Mungkin tes ini masih asing di telinga Anda, atau belum pernah diinformasikan oleh dokter obgyn Anda. Dr. dr. Dwiana Ocviyanti, Sp.OG (K), MPH, menjelaskan pada Parentstory, skrining pembawa genetik pada ibu hamil memang masih sangat jarang dilakukan di Indonesia. Meskipun begitu, kasus bayi dengan penyakit genetik bawaan di Indonesia cukup tinggi. Menurut data Ikatan Dokter Anak Indonesia (IDAI) 7-8 bayi per 1.000 kelahiran hidup di Indonesia dilahirkan dengan penyakit jantung bawaan (PJB). Berdasarkan data yang diungkapkan di situs resmi IDAI pula, Indonesia termasuk salah satu negara dengan angka kejadian thalassemia yang tinggi. Thalassemia merupakan salah satu penyakit genetik terbanyak di dunia.

Pentingkah Skrining Ini untuk Ibu Hamil?

Pada Parentstory, Dwiana menjelaskan, tes ini dapat dilakukan pada trimester pertama kehamilan. “Tes ini dilakukan pada ibu hamil yang mempunyai riwayat penyakit genetik pada keluarganya, atau yang diidentifikasi oleh dokter bahwa janinnya berisiko tinggi menderita penyakit genetik,” jelas dokter spesialis obgyn yang praktik di RSCM (RS Dr.Cipto Mangunkusumo) dan RS Permata Cibubur ini. Lalu, seberapa pentingnya tes ini? Dwiana mengatakan, “Penting tidaknya tes ini dilakukan sangat bergantung pada dugaan kelainan genetik apa yang mungkin diderita oleh janin, berdasarkan temuan diagnostik pada ibunya.” Hingga kini, menurut Dwiana, tes semacam ini baru memungkinkan untuk memperkirakan risiko akan kelainan genetik pada janin. Belum sampai pada manfaat adanya kemungkinan memperbaiki kelainan, bila kelainan tersebut ditemukan dalam tes. Jika ibu hamil tidak menjalani carrier genetic screenings ini, tidak ada tambahan risiko apa pun pada ibu. “Karena, hingga saat ini di Indonesia, belum ada tatalaksana pada janin di dalam kandungan, yang dapat memperbaiki (kelainannya) bila ditemukan risiko kelainan genetik tertentu,” ucap Dwiana.

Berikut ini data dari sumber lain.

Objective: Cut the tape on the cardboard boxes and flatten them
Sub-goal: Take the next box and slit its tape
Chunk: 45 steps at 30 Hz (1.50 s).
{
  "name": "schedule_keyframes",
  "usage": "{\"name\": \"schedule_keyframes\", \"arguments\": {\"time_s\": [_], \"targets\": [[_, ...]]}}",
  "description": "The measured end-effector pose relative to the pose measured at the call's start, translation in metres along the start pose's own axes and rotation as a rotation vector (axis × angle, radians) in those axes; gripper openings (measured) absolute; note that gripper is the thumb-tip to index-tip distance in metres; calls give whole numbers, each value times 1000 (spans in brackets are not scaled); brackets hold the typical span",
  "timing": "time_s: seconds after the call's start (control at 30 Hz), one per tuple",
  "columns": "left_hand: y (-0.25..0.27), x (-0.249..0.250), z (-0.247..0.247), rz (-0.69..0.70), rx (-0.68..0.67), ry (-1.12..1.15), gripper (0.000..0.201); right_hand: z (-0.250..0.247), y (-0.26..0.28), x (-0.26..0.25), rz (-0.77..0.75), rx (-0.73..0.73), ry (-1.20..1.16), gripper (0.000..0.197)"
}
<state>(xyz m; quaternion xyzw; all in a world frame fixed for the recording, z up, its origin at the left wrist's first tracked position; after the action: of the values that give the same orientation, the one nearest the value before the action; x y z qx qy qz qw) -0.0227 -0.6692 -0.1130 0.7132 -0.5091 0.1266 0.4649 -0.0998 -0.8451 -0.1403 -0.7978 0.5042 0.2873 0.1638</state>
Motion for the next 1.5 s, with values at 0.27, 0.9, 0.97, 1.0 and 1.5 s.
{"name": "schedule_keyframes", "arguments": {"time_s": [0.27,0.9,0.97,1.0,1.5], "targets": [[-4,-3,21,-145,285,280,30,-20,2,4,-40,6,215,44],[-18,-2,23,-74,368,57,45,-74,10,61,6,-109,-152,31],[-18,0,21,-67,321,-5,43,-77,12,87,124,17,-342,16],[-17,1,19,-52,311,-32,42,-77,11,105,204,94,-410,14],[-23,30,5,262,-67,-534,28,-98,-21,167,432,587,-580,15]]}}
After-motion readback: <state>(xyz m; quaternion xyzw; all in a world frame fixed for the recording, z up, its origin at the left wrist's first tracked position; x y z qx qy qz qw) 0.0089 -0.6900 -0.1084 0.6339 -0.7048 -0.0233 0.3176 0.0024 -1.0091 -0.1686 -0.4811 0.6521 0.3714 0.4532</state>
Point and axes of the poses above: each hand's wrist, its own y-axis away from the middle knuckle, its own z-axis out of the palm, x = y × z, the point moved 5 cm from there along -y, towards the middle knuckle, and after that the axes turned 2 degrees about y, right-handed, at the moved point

Pendapat lain datang dari Bonnie Rochman, penulis buku ‘The Gene Machine: How Genetic Technologies Are Changing The Way We Have Kids- And The Kids We Have’. Bonnie mengemukakan, bahwa hasil tes genetika pada kehamilan bisa mendatangkan kecemasan dan kebingungan. Namun, dapat pula memberikan pencerahan pada calon orang tua. Menurutnya pula, semakin canggih sebuah tes, hasil tesnya semakin sulit dipahami oleh orang tua. Tak hanya itu, orang tua juga mungkin akan kebingungan harus mengambil keputusan apa dengan informasi tersebut, bila ditemukan kelainan genetika pada janinnya. Bonnie menyarankan, jika Anda termasuk orang tua yang gampang cemas dan takut, sebaiknya tidak perlu melakukan tes kehamilan yang berpotensi memberi informasi tidak jelas. Karenanya, ada baiknya bila Anda mendiskusikan dengan dokter kandungan Anda mengenai perlu tidaknya Anda menjalani skrining ini.